■ ACTION ITEM ■
After finding the line containing "Return boxes for the person's right hand." below, please output that line and each following one through the line containing "One or more", exactly as written.

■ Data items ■
- - - -

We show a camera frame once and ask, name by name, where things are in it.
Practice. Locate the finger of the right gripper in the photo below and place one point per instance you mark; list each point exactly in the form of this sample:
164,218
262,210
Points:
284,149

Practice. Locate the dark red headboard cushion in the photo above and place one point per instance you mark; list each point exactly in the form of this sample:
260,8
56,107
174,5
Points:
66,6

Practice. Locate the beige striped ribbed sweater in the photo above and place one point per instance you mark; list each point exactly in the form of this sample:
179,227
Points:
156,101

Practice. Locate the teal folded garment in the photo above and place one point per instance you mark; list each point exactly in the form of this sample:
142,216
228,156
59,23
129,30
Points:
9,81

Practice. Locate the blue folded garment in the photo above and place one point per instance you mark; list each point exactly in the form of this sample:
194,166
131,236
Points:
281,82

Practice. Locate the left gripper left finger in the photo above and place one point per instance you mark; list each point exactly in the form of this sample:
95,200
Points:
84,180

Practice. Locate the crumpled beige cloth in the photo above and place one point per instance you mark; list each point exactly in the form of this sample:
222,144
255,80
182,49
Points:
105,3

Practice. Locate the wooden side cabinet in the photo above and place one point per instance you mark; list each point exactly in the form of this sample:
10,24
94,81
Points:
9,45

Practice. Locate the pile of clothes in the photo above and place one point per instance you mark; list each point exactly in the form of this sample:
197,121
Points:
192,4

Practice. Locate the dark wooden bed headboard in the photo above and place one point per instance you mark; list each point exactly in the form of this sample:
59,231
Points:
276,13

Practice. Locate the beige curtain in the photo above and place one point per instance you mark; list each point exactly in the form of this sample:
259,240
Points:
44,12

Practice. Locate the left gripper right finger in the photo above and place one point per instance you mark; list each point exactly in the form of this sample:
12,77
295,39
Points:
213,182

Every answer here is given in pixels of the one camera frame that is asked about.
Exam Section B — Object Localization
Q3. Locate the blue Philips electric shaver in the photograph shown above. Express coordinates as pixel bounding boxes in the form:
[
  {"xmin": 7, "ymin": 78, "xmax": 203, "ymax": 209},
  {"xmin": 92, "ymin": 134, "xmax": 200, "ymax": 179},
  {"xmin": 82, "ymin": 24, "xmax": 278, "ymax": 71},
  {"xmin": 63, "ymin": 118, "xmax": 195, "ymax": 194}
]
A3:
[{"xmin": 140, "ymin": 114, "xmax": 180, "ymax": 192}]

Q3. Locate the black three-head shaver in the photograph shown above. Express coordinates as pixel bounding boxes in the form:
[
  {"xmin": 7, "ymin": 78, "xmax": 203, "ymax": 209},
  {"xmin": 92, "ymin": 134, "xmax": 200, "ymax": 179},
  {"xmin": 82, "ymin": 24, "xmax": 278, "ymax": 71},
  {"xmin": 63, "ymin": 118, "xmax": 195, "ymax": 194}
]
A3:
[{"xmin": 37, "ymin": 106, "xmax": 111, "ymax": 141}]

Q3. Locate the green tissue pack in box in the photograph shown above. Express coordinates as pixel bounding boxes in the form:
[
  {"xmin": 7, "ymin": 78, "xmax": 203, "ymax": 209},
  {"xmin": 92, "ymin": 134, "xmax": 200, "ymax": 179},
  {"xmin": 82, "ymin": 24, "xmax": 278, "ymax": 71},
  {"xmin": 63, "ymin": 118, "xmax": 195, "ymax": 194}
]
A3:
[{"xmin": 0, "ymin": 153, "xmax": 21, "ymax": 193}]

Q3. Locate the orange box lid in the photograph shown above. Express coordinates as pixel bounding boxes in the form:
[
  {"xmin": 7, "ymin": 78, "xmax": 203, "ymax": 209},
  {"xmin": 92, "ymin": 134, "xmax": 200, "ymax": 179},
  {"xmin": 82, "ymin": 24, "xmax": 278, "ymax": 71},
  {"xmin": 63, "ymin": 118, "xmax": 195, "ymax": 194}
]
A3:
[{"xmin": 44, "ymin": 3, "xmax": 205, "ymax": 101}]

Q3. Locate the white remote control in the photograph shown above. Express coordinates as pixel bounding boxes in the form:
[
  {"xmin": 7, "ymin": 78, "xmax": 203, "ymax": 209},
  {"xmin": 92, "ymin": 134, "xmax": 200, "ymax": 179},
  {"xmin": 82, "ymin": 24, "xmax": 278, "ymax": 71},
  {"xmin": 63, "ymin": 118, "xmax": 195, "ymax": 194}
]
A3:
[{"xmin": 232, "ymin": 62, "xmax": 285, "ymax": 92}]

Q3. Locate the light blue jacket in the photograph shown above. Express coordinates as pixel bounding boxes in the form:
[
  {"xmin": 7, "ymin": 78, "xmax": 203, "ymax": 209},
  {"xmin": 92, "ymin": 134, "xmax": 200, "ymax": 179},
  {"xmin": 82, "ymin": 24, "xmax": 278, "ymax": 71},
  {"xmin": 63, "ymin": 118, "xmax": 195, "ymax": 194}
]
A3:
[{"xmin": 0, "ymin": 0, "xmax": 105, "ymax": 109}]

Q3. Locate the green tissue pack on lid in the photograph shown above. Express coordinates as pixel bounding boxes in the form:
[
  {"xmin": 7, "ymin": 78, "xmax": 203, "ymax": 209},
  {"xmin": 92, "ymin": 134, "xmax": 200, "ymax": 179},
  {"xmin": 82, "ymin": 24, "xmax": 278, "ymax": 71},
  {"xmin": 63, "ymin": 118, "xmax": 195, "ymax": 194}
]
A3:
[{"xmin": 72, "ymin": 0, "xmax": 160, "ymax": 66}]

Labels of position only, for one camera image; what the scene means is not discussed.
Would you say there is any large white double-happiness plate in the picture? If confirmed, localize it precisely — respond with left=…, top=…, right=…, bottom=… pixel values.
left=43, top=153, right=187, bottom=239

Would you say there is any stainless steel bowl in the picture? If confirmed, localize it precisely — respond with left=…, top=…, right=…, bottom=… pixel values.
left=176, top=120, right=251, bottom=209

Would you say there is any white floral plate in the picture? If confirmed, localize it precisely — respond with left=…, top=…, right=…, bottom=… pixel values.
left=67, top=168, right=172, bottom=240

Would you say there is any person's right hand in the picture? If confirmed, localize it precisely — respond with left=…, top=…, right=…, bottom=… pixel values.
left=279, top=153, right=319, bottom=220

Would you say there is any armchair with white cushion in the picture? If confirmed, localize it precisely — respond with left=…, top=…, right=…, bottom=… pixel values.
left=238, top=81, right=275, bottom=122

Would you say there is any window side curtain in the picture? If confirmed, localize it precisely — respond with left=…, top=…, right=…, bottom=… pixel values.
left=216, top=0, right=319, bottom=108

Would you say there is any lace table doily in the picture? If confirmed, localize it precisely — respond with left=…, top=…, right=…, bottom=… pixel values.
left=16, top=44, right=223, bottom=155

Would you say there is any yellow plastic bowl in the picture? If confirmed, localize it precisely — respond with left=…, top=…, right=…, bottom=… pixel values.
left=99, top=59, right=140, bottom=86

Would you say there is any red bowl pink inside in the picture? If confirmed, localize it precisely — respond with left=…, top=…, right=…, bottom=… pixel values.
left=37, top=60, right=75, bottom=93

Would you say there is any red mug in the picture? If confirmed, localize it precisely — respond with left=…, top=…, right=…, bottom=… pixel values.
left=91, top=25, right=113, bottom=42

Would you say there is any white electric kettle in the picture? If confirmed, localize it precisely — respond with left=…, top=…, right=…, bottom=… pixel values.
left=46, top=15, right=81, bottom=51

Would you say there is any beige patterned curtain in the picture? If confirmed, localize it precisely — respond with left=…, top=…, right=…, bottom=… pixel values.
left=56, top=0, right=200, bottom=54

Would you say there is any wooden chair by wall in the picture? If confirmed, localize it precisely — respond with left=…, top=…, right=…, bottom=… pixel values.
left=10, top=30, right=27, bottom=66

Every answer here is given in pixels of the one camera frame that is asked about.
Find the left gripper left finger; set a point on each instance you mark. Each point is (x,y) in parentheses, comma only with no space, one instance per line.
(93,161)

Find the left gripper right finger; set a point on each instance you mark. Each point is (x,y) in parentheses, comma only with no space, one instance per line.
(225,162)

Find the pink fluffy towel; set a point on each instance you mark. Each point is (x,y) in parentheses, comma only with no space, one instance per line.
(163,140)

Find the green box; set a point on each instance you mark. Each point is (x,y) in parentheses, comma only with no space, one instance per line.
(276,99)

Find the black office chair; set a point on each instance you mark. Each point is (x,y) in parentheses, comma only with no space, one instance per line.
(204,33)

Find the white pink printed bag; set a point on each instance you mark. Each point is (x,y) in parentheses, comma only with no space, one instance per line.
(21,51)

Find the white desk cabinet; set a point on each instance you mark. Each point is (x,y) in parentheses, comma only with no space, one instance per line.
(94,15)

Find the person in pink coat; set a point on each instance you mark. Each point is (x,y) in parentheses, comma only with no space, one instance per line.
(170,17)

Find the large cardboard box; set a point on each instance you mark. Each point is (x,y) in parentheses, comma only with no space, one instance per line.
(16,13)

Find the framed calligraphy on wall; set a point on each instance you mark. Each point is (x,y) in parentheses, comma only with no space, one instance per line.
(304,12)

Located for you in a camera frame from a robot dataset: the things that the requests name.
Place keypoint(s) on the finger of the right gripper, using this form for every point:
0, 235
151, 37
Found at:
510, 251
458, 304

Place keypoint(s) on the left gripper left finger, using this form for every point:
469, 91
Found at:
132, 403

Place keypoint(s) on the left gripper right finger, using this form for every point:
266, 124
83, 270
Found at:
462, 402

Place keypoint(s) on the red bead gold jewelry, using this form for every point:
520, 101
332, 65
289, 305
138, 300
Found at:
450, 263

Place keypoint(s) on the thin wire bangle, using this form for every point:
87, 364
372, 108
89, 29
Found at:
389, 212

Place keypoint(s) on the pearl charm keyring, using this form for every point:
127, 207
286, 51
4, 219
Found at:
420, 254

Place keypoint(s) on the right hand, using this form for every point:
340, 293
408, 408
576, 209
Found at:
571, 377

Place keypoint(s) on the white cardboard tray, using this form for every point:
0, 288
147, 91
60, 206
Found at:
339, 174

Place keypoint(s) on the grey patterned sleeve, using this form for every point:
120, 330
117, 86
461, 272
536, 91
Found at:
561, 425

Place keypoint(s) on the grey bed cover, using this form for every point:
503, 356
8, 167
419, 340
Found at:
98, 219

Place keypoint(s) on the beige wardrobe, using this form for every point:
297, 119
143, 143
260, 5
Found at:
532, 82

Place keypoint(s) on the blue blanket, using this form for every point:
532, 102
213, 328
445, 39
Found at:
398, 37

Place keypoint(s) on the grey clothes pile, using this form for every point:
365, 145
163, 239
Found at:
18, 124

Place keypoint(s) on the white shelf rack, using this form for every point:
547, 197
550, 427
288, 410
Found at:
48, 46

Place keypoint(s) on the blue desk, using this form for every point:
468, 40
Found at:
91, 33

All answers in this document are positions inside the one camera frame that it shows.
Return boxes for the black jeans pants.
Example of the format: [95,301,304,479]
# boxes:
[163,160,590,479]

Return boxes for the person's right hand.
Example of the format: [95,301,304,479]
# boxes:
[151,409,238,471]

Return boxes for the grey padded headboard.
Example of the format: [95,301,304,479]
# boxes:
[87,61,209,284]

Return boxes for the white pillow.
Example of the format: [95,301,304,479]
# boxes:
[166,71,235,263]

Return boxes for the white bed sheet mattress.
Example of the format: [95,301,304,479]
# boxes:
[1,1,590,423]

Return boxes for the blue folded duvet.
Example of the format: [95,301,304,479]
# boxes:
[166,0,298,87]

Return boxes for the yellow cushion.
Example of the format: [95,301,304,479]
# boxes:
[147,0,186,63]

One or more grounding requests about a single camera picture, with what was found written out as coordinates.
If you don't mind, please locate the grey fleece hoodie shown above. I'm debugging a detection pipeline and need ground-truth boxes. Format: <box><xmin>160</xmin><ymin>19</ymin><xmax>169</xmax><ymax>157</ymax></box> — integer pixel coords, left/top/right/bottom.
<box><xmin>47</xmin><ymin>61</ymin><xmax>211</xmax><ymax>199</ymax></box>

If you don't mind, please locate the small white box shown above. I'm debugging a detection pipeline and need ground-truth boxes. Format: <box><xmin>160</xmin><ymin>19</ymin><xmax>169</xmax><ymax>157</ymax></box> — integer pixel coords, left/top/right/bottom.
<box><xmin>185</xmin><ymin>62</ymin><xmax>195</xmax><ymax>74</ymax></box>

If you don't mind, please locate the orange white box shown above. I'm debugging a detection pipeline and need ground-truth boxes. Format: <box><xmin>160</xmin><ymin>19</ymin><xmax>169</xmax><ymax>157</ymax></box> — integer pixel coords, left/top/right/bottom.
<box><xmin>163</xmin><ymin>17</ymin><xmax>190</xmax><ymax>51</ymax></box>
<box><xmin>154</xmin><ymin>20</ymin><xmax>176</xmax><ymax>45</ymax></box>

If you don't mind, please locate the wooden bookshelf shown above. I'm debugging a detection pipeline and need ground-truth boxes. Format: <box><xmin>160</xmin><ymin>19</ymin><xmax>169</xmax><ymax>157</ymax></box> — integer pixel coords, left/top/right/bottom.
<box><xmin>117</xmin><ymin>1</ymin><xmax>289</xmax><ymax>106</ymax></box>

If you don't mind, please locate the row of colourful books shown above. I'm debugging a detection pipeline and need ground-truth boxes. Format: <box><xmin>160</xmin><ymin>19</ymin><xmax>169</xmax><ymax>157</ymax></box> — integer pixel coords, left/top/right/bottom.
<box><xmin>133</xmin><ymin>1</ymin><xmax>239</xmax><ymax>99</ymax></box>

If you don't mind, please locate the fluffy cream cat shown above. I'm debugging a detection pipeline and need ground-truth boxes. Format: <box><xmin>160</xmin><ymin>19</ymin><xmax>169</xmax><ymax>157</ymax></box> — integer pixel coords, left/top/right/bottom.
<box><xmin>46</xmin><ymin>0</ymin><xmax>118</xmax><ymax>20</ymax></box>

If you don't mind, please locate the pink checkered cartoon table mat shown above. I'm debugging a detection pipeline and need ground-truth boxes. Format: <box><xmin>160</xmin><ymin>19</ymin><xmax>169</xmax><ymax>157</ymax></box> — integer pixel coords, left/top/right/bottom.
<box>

- - - -

■ EXPECTED ANSWER ■
Return boxes for the person's right hand.
Example of the format: [95,301,304,479]
# boxes:
[151,409,238,471]

Return boxes for the grey padded headboard.
Example of the format: [95,301,304,479]
# boxes:
[87,61,209,284]

Return boxes for the white pillow.
Example of the format: [95,301,304,479]
# boxes:
[166,71,235,263]

Return boxes for the white bed sheet mattress.
Example of the format: [95,301,304,479]
# boxes:
[1,1,590,423]

Return boxes for the blue folded duvet.
Example of the format: [95,301,304,479]
# boxes:
[166,0,298,87]

Return boxes for the yellow cushion.
Example of the format: [95,301,304,479]
# boxes:
[147,0,186,63]

One or more grounding requests about a single camera picture, with what was found written out as coordinates.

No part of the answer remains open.